NECEC is a $950 million project to deliver 1,200 MW of Canadian hydropower to the New England grid in Lewiston, Maine, along a 145-mile transmission line controlled by Avangrid subsidiary Central Maine Power.
A set of NECEC sensitivity scenarios were performed assuming a higher threshold price of $11/MWh, which results in the curtailment of the line before other resources.
However, raising the NECEC threshold price from $2/MWh to $11/MWh does not greatly change the amount of total spilled energy systemwide.
Among the key observations: Systemwide production costs and load-serving entity energy expenses are similar among all the scenarios, and varying price separation is seen in LMPs at Bangor Hydro because of congestion at the Orrington-South interface.

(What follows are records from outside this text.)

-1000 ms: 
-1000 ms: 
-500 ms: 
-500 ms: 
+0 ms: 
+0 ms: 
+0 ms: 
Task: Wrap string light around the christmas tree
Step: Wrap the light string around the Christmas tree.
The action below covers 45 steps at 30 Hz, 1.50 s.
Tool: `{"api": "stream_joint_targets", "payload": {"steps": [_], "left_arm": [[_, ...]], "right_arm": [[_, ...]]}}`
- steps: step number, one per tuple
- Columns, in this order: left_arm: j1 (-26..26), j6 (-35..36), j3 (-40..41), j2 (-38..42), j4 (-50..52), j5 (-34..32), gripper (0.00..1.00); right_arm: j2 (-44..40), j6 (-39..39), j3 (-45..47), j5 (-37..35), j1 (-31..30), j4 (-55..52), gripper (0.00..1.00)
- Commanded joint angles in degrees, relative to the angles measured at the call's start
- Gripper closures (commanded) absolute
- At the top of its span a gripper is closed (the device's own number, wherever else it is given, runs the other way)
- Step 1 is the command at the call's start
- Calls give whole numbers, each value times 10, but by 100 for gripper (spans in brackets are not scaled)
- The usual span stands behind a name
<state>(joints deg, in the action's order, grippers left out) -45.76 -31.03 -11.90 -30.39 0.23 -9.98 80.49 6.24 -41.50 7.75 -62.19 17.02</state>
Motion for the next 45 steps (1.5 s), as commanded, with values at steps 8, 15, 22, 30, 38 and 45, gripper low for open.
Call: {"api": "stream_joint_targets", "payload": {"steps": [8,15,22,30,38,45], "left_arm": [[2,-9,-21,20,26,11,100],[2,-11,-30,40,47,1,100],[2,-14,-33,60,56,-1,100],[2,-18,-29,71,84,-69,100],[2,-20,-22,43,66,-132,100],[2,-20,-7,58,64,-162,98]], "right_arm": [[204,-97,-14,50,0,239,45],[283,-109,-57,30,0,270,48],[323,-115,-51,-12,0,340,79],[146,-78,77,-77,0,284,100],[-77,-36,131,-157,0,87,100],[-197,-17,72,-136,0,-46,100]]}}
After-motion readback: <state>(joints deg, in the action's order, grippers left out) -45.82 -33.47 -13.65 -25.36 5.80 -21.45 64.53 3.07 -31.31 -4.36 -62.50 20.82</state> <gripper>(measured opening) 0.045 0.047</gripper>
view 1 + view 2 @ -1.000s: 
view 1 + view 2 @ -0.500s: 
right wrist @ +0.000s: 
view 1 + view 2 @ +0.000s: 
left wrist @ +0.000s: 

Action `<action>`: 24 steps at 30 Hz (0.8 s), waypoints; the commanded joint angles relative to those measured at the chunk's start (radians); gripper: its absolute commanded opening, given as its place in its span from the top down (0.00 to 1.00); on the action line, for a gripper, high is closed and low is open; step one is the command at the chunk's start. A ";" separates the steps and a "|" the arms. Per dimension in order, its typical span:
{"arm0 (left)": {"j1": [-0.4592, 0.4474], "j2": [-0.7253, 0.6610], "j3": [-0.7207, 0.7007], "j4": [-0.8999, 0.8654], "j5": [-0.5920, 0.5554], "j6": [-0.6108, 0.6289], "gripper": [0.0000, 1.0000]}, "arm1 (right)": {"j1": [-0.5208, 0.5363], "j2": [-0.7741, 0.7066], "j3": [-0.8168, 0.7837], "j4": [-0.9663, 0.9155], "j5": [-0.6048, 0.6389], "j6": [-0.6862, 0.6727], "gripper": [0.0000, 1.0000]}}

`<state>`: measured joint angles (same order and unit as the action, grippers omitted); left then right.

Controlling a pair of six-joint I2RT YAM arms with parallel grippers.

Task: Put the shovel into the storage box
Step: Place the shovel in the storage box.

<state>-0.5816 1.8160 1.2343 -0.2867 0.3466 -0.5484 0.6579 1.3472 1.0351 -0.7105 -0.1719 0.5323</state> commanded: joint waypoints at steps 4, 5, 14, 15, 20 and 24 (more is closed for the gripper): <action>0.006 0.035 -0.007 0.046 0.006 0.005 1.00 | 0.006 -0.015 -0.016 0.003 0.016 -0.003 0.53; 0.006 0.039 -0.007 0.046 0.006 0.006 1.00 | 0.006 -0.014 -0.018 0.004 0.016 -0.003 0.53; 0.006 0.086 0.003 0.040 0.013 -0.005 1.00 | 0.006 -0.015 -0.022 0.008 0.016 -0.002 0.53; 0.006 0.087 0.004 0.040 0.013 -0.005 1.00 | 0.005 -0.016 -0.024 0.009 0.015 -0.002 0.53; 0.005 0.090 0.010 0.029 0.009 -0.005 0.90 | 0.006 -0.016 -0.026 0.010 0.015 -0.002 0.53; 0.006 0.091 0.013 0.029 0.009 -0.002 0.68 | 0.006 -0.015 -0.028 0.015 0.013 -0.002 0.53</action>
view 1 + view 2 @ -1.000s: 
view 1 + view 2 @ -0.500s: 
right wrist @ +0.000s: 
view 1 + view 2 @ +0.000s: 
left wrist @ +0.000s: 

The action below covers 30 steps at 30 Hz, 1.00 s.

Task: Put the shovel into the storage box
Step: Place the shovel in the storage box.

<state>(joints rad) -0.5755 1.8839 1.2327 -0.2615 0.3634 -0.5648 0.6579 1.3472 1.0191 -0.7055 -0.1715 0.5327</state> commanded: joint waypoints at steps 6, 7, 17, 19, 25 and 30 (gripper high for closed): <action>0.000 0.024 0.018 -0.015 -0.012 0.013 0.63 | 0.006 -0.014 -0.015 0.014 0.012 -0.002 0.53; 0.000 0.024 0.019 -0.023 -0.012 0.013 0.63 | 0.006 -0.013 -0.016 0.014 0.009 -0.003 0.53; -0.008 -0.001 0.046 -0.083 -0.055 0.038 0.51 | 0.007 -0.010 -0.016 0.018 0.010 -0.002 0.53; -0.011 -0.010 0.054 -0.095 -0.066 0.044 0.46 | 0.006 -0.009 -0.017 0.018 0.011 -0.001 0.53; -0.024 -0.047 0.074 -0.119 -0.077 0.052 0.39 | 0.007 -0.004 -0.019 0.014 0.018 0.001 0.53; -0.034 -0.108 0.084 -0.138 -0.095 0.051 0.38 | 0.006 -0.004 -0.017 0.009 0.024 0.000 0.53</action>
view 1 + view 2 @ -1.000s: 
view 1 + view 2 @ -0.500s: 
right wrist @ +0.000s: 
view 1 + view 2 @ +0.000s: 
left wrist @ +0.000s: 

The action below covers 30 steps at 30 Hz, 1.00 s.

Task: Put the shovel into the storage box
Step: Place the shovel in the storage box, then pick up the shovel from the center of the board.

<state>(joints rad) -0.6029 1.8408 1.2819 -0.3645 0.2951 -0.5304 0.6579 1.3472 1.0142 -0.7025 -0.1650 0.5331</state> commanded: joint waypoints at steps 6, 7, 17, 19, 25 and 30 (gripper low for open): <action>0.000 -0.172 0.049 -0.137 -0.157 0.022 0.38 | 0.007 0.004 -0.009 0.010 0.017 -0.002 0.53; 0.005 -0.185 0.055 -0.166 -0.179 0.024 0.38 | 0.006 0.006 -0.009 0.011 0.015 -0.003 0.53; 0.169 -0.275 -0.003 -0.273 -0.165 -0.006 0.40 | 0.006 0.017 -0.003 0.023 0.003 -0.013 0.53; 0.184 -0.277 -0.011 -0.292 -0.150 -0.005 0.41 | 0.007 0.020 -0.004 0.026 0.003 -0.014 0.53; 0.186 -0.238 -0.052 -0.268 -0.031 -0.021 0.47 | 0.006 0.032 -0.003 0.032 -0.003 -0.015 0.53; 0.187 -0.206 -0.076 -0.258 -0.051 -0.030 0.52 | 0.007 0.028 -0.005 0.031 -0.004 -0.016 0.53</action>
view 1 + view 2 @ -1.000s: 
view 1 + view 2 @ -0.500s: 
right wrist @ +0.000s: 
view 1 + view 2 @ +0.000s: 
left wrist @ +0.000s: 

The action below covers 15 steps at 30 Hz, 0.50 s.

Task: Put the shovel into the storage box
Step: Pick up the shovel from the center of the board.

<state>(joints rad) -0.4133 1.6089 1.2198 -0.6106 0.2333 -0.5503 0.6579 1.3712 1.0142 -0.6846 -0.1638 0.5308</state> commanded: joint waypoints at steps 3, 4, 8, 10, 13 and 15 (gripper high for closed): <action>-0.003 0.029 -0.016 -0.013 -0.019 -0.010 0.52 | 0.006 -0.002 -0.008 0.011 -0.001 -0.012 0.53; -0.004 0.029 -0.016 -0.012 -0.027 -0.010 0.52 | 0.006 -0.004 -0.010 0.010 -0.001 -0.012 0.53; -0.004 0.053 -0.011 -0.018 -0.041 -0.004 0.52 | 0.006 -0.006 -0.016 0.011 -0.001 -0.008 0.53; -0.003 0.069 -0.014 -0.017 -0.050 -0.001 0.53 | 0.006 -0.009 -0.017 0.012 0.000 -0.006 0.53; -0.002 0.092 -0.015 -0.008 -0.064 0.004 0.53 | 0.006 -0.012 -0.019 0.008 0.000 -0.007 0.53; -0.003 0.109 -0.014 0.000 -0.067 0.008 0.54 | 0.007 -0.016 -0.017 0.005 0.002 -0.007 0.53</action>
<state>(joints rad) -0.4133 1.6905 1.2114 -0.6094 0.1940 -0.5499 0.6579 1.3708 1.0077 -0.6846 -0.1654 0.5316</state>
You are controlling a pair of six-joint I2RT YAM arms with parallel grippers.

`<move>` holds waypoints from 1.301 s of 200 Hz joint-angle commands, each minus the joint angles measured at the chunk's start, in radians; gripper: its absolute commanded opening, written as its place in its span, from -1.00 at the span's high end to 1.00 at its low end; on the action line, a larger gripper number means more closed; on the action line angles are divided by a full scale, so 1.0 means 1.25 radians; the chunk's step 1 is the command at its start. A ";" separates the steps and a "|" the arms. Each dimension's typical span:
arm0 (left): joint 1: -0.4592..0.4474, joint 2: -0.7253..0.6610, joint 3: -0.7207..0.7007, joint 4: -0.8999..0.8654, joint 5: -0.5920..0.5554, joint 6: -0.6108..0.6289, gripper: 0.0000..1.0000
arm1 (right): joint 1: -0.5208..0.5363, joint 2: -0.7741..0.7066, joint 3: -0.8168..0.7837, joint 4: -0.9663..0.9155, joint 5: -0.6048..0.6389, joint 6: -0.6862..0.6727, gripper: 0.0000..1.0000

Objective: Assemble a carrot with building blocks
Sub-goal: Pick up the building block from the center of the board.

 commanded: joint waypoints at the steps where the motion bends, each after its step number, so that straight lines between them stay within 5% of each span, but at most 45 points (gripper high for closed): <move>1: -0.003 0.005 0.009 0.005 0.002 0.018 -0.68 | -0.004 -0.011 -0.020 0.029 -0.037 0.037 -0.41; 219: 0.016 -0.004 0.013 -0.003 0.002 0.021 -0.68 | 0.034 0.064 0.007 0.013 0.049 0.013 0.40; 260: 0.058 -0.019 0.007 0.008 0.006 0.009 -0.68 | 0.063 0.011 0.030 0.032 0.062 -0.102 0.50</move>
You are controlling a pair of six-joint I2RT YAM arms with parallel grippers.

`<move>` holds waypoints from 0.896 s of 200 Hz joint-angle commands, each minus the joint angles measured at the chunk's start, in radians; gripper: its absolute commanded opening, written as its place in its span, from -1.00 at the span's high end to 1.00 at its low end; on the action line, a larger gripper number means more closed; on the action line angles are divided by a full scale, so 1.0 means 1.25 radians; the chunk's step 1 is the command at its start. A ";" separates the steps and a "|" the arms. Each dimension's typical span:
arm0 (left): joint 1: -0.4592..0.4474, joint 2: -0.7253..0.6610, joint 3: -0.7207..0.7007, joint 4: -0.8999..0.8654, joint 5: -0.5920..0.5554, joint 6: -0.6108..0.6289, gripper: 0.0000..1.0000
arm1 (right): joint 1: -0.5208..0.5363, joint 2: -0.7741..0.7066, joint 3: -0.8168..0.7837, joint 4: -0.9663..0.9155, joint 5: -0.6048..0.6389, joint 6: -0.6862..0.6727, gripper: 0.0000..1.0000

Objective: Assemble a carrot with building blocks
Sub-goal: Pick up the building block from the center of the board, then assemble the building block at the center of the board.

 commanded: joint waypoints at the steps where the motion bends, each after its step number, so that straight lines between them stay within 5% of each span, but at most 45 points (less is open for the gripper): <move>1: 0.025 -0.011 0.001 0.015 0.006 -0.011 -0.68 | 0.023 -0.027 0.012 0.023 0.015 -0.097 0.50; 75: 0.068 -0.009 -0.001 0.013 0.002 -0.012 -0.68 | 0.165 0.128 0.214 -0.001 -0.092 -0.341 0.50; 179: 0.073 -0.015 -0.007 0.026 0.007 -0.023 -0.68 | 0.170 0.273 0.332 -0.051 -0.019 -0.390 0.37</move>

Also, the base case provides the most congestion at the Orrington-South interface, while Scenario 2 provides the least congestion. Spillage is minimal across all scenarios.
“The scale of what’s being changed in this study is very different and smaller than the scale of what was being changed in the other two studies here, so there won’t be much impact on the total system,” Boreas Renewables President Abigail Krich said. “We’re looking at a very small pocket of the system, so in terms of looking at the results, I would hesitate to describe them as not significant on a system scale and more look at the impacts it has on the local area being studied.”
The RTO will publish the final RENEW report by July.
National Grid Study Request
National Grid lead analyst Kai Van Horn presented a new economic study request that would aim to build on earlier studies, modeling year 2035 to provide insight on wholesale energy market impacts, unit economics, utilization of resources, and the role of transmission and battery storage on a system with a high proportion of variable resources.
“The significant decarbonization targets are being set at the state level, which have major ramifications for the energy system,” Van Horn said. “Meeting those targets is going to require a lot of changes, and there are a lot of ways to get there. The broader set of solutions that we can consider, the better outcome we can get to in terms of meeting those targets.”
The proposed study focuses on two pathways: the efficient use of clean energy resources, and leveraging transmission and storage in order to do so, Van Horn said.